## Records
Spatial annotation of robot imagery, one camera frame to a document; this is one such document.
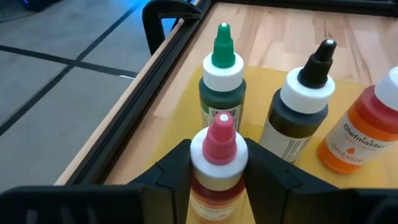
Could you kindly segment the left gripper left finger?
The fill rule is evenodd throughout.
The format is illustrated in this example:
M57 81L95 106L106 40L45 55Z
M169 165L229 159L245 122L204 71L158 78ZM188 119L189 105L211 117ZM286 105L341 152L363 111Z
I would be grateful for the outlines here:
M185 223L190 140L125 185L16 187L1 194L1 223Z

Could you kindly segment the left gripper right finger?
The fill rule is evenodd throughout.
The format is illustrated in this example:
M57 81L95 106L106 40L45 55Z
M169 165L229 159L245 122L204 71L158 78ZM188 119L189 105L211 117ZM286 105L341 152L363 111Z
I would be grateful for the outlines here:
M397 224L396 189L339 189L245 142L244 181L256 223Z

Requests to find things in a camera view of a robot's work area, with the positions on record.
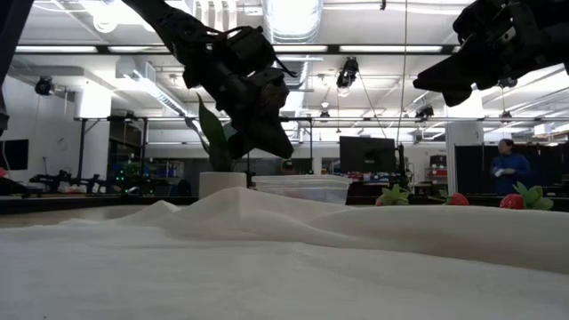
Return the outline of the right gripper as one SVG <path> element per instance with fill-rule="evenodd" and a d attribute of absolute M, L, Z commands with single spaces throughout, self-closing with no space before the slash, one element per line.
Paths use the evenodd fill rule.
<path fill-rule="evenodd" d="M 519 77 L 557 63 L 549 33 L 557 21 L 557 3 L 547 0 L 477 0 L 453 23 L 461 49 L 421 71 L 416 89 L 443 92 L 445 105 L 456 107 L 472 94 L 503 79 Z"/>

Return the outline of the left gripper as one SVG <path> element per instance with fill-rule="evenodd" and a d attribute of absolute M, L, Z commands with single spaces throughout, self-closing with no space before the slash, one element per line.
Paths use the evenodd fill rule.
<path fill-rule="evenodd" d="M 242 124 L 260 116 L 288 95 L 285 71 L 275 68 L 274 54 L 239 57 L 235 54 L 185 54 L 183 78 L 189 88 L 202 86 L 216 101 L 216 108 Z M 279 118 L 254 121 L 237 130 L 228 126 L 228 150 L 240 159 L 255 148 L 281 158 L 290 158 L 293 145 Z"/>

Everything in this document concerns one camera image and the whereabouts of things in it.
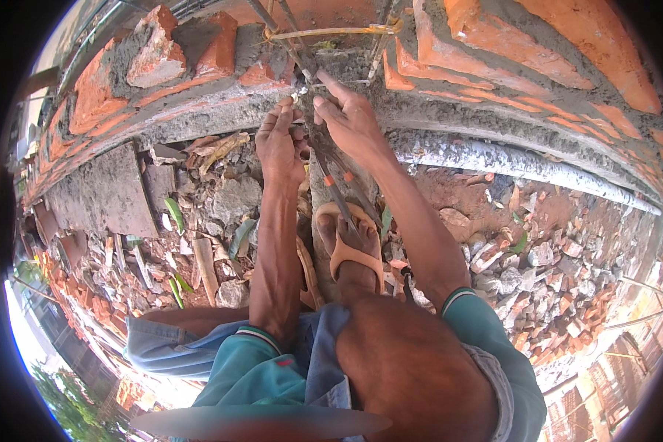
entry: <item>green leaf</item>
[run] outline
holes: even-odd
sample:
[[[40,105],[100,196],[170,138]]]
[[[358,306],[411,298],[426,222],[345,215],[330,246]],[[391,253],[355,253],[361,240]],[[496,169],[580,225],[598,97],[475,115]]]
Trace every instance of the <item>green leaf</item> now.
[[[231,261],[238,261],[238,250],[240,249],[241,243],[244,239],[248,238],[248,234],[253,230],[256,222],[258,222],[258,220],[248,218],[236,229],[235,234],[233,234],[231,245],[228,248],[228,257]]]
[[[177,223],[177,233],[181,236],[185,234],[185,219],[182,217],[182,212],[179,210],[179,204],[172,198],[165,198],[165,204],[169,210],[169,214],[175,219]]]
[[[385,234],[388,233],[391,221],[393,221],[393,214],[390,213],[390,207],[388,207],[388,204],[386,204],[385,208],[383,209],[383,215],[381,215],[381,222],[383,223],[383,229],[381,229],[380,231],[381,239],[383,239],[385,237]]]
[[[177,287],[177,282],[174,279],[169,278],[169,286],[172,288],[172,293],[175,294],[175,299],[177,300],[179,308],[184,310],[185,302],[182,301],[182,296],[179,295],[179,287]]]
[[[527,243],[527,242],[528,242],[528,232],[523,231],[523,234],[520,237],[520,241],[518,241],[518,243],[516,245],[514,245],[513,247],[509,247],[508,251],[513,252],[517,255],[517,254],[521,253],[523,251],[523,249],[525,249],[525,243]]]
[[[185,279],[182,278],[182,275],[179,273],[175,273],[175,278],[177,278],[177,281],[179,282],[179,285],[182,286],[183,289],[186,291],[194,293],[194,289],[189,286],[189,284],[186,283]]]
[[[515,221],[517,224],[523,225],[525,224],[523,220],[518,216],[517,213],[513,212],[513,221]]]
[[[128,247],[133,248],[138,244],[143,242],[143,239],[137,235],[125,235],[125,242],[128,244]]]

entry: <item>foot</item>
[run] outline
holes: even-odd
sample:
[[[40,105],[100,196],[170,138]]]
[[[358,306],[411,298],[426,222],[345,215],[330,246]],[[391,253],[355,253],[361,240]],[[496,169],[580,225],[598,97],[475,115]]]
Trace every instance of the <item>foot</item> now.
[[[334,253],[336,247],[336,232],[341,240],[349,247],[360,250],[368,255],[380,258],[380,245],[378,244],[378,233],[375,225],[368,225],[365,221],[358,224],[359,238],[348,228],[344,217],[339,215],[334,218],[329,215],[321,215],[317,219],[317,228],[324,241],[325,249],[329,256]],[[354,261],[344,261],[338,266],[338,277],[336,283],[339,286],[356,286],[375,292],[377,277],[375,271]]]

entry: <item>man's left hand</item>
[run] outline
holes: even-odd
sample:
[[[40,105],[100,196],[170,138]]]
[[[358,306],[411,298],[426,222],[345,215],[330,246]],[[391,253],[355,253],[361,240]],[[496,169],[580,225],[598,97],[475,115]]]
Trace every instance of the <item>man's left hand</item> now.
[[[280,100],[265,116],[255,136],[255,146],[266,183],[299,187],[305,179],[305,167],[300,158],[301,151],[307,147],[304,131],[290,128],[292,121],[301,117],[302,111],[292,110],[292,97]]]

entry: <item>leg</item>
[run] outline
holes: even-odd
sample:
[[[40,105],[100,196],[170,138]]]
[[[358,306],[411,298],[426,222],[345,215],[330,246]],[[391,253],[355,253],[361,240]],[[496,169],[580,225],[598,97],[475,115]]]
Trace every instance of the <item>leg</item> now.
[[[167,324],[182,328],[198,337],[205,337],[221,324],[235,323],[248,319],[248,307],[245,308],[187,308],[150,312],[141,319],[153,323]]]
[[[359,225],[361,243],[341,217],[319,217],[318,228],[330,254],[337,228],[347,245],[380,256],[374,227]],[[361,264],[342,263],[337,282],[351,311],[336,342],[341,369],[359,406],[394,422],[368,440],[488,440],[497,400],[455,333],[415,305],[375,294],[375,273]]]

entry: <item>hand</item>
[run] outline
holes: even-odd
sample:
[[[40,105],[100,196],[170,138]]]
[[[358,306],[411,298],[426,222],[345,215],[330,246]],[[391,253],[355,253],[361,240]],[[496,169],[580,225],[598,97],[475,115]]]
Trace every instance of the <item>hand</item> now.
[[[307,147],[304,131],[290,124],[302,117],[292,110],[292,97],[286,97],[268,112],[255,136],[255,151],[263,167],[265,182],[290,184],[297,189],[305,180],[305,166],[300,152]]]
[[[395,161],[366,97],[353,92],[327,72],[319,70],[317,77],[336,98],[341,110],[326,98],[316,96],[315,123],[327,122],[336,145],[364,169],[370,170],[382,158]]]

## Exercise brief
What is needed is an exact copy of every entry, minus the images.

## Answer box
Spatial annotation of robot imagery, one camera frame to a document; this is one such document.
Could you kindly segment the left gripper left finger?
The fill rule is evenodd throughout.
The format is illustrated in this example:
M57 81L95 106L106 40L45 55Z
M169 165L229 159L245 122L204 71L158 78ZM188 119L189 105L211 117ZM286 105L341 152L363 111Z
I would be grateful for the outlines here:
M185 223L190 140L125 185L16 187L1 194L1 223Z

Could you kindly segment the left gripper right finger?
The fill rule is evenodd throughout.
The format is illustrated in this example:
M57 81L95 106L106 40L45 55Z
M169 165L229 159L245 122L204 71L158 78ZM188 119L189 105L211 117ZM286 105L341 152L363 111Z
I would be grateful for the outlines here:
M397 224L396 189L339 189L245 142L244 181L256 223Z

Requests to find things in a camera view of a robot's work area, with the positions on record.
Return the outline of the right gripper as one SVG <path> element per instance with fill-rule="evenodd" and a d attribute of absolute M, L, Z commands with single spaces throughout, self-closing with no space before the slash, one element per line.
Paths use the evenodd fill rule.
<path fill-rule="evenodd" d="M 519 77 L 557 63 L 549 33 L 557 21 L 557 3 L 547 0 L 477 0 L 453 23 L 461 49 L 421 71 L 416 89 L 443 92 L 445 105 L 456 107 L 472 94 L 503 79 Z"/>

Return the outline of the left gripper as one SVG <path> element per instance with fill-rule="evenodd" and a d attribute of absolute M, L, Z commands with single spaces throughout, self-closing with no space before the slash, one element per line.
Paths use the evenodd fill rule.
<path fill-rule="evenodd" d="M 242 124 L 260 116 L 288 95 L 285 71 L 275 68 L 274 54 L 239 57 L 235 54 L 185 54 L 183 78 L 189 88 L 202 86 L 216 101 L 216 108 Z M 279 118 L 254 121 L 237 130 L 228 126 L 228 150 L 240 159 L 255 148 L 281 158 L 290 158 L 293 145 Z"/>

Everything in this document concerns one camera image and the whereabouts of things in it.
entry: <item>green leaf</item>
[run] outline
holes: even-odd
sample:
[[[40,105],[100,196],[170,138]]]
[[[358,306],[411,298],[426,222],[345,215],[330,246]],[[391,253],[355,253],[361,240]],[[496,169],[580,225],[598,97],[475,115]]]
Trace every instance of the <item>green leaf</item> now.
[[[231,261],[238,261],[238,250],[240,249],[241,243],[244,239],[248,238],[248,234],[253,230],[256,222],[258,222],[258,220],[248,218],[236,229],[235,234],[233,234],[231,245],[228,248],[228,257]]]
[[[177,223],[177,233],[181,236],[185,234],[185,219],[182,217],[182,212],[179,210],[179,204],[172,198],[165,198],[165,204],[169,210],[169,214],[175,219]]]
[[[385,234],[388,233],[391,221],[393,221],[393,214],[390,213],[390,207],[388,207],[388,204],[386,204],[385,208],[383,209],[383,215],[381,215],[381,222],[383,223],[383,229],[381,229],[380,231],[381,239],[383,239],[385,237]]]
[[[177,287],[177,282],[174,279],[169,278],[169,286],[172,288],[172,293],[175,294],[175,299],[177,300],[179,308],[184,310],[185,302],[182,301],[182,296],[179,295],[179,287]]]
[[[527,243],[527,242],[528,242],[528,232],[523,231],[523,234],[520,237],[520,241],[518,241],[518,243],[516,245],[514,245],[513,247],[509,247],[508,251],[513,252],[517,255],[517,254],[521,253],[523,251],[523,249],[525,249],[525,243]]]
[[[185,279],[182,278],[182,275],[179,273],[175,273],[175,278],[177,278],[177,281],[179,282],[179,285],[182,286],[183,289],[186,291],[194,293],[194,289],[189,286],[189,284],[186,283]]]
[[[515,221],[517,224],[523,225],[525,224],[523,220],[518,216],[517,213],[513,212],[513,221]]]
[[[128,247],[133,248],[138,244],[143,242],[143,239],[137,235],[125,235],[125,242],[128,244]]]

entry: <item>foot</item>
[run] outline
holes: even-odd
sample:
[[[40,105],[100,196],[170,138]]]
[[[358,306],[411,298],[426,222],[345,215],[330,246]],[[391,253],[355,253],[361,240]],[[496,169],[580,225],[598,97],[475,115]]]
Trace every instance of the <item>foot</item> now.
[[[334,253],[336,247],[336,232],[341,240],[349,247],[360,250],[368,255],[380,258],[380,245],[378,244],[378,233],[375,225],[368,225],[365,221],[358,224],[359,238],[348,228],[344,217],[339,215],[334,218],[329,215],[321,215],[317,219],[317,228],[324,241],[325,249],[329,256]],[[354,261],[344,261],[338,266],[338,277],[336,283],[339,286],[356,286],[375,292],[377,277],[375,271]]]

entry: <item>man's left hand</item>
[run] outline
holes: even-odd
sample:
[[[40,105],[100,196],[170,138]]]
[[[358,306],[411,298],[426,222],[345,215],[330,246]],[[391,253],[355,253],[361,240]],[[496,169],[580,225],[598,97],[475,115]]]
Trace every instance of the <item>man's left hand</item> now.
[[[280,100],[265,116],[255,136],[255,146],[266,183],[299,187],[305,179],[305,167],[300,158],[301,151],[307,147],[304,131],[290,128],[292,121],[301,117],[302,111],[292,110],[292,97]]]

entry: <item>leg</item>
[run] outline
holes: even-odd
sample:
[[[40,105],[100,196],[170,138]]]
[[[358,306],[411,298],[426,222],[345,215],[330,246]],[[391,253],[355,253],[361,240]],[[496,169],[580,225],[598,97],[475,115]]]
Trace every instance of the <item>leg</item> now.
[[[167,324],[182,328],[198,337],[205,337],[221,324],[235,323],[248,319],[248,307],[245,308],[187,308],[150,312],[141,319],[153,323]]]
[[[359,225],[361,243],[341,217],[319,217],[318,228],[330,254],[337,228],[347,245],[380,256],[374,227]],[[361,264],[342,263],[337,282],[351,311],[336,342],[341,369],[359,406],[394,422],[368,440],[488,440],[497,400],[455,333],[415,305],[375,294],[375,273]]]

entry: <item>hand</item>
[run] outline
holes: even-odd
sample:
[[[40,105],[100,196],[170,138]]]
[[[358,306],[411,298],[426,222],[345,215],[330,246]],[[391,253],[355,253],[361,240]],[[496,169],[580,225],[598,97],[475,115]]]
Trace every instance of the <item>hand</item> now.
[[[307,147],[304,131],[290,124],[302,117],[292,110],[292,97],[286,97],[268,112],[255,136],[255,151],[263,167],[265,182],[290,184],[297,189],[305,180],[305,166],[300,152]]]
[[[395,161],[366,97],[353,92],[327,72],[319,70],[317,77],[336,98],[341,110],[326,98],[316,96],[315,123],[327,122],[336,145],[364,169],[370,170],[382,158]]]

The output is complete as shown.